▶ TRY IT: In the data, extract each line that holds the string "boxes".
_ _ _ _ _ _ _
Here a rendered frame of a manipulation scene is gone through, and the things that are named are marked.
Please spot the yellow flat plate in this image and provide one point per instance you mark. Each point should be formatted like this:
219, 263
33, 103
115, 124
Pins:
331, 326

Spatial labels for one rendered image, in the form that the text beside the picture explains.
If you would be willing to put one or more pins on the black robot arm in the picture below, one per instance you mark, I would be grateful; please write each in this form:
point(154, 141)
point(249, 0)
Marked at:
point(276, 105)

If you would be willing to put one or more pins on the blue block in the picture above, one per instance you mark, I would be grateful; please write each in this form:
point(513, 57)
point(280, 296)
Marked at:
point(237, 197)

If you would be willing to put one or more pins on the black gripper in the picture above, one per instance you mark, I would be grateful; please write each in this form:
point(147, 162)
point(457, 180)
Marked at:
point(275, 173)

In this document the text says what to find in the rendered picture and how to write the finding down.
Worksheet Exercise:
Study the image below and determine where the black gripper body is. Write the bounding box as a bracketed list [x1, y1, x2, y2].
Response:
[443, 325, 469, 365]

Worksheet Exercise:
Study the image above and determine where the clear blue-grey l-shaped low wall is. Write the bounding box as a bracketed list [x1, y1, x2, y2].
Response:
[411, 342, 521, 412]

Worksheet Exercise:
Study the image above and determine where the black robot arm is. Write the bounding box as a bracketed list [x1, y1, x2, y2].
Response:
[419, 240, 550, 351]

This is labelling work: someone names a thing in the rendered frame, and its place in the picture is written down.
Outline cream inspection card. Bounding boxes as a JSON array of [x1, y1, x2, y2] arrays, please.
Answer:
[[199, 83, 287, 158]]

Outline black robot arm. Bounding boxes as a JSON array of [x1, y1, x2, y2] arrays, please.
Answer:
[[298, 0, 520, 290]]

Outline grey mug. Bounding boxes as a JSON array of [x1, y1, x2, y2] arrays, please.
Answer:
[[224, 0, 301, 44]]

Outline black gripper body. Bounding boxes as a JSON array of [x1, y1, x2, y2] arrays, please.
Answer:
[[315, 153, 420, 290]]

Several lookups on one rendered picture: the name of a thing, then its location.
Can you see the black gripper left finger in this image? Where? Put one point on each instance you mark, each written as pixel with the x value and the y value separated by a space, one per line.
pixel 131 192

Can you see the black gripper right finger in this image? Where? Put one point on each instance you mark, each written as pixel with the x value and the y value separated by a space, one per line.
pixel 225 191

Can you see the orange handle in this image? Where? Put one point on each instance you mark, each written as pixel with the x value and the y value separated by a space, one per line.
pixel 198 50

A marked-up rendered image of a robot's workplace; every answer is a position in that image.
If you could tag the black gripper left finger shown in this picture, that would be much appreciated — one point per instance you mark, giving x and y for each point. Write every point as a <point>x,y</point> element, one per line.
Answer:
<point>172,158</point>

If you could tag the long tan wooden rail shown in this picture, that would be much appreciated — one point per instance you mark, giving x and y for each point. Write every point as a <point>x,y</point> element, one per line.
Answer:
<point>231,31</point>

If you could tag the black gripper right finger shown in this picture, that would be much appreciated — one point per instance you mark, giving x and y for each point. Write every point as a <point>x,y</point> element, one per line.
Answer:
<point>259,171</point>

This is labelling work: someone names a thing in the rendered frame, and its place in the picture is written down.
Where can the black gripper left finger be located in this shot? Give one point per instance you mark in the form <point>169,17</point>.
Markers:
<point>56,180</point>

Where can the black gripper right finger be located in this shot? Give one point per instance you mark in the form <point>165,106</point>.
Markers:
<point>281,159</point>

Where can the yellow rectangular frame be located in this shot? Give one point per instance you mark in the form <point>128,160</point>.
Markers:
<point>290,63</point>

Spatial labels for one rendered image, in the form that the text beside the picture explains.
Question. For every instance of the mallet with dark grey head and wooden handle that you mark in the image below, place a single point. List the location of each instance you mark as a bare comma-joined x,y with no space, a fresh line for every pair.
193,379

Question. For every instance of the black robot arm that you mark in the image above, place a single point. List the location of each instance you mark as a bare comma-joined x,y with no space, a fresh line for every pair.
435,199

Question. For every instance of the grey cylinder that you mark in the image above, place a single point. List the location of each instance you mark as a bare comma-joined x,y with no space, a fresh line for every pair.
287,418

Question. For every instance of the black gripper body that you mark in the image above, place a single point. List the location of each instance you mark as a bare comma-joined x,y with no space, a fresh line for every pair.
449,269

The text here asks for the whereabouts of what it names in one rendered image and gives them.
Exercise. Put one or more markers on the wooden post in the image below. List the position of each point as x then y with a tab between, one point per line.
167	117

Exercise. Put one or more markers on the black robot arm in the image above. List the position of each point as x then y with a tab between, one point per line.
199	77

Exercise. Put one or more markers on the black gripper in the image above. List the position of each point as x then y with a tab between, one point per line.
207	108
_ _ _ _ _ _ _
▶ SOLUTION TO THIS PROBLEM:
Outline cream inspection card. Bounding boxes as a JSON array of [x1, y1, x2, y2] arrays, please.
Outline black robot arm. Bounding boxes as a JSON array of [x1, y1, x2, y2] arrays, please.
Outline grey mug. Bounding boxes as a JSON array of [x1, y1, x2, y2] arrays, please.
Outline black gripper body. Bounding boxes as a JSON array of [x1, y1, x2, y2] arrays, please.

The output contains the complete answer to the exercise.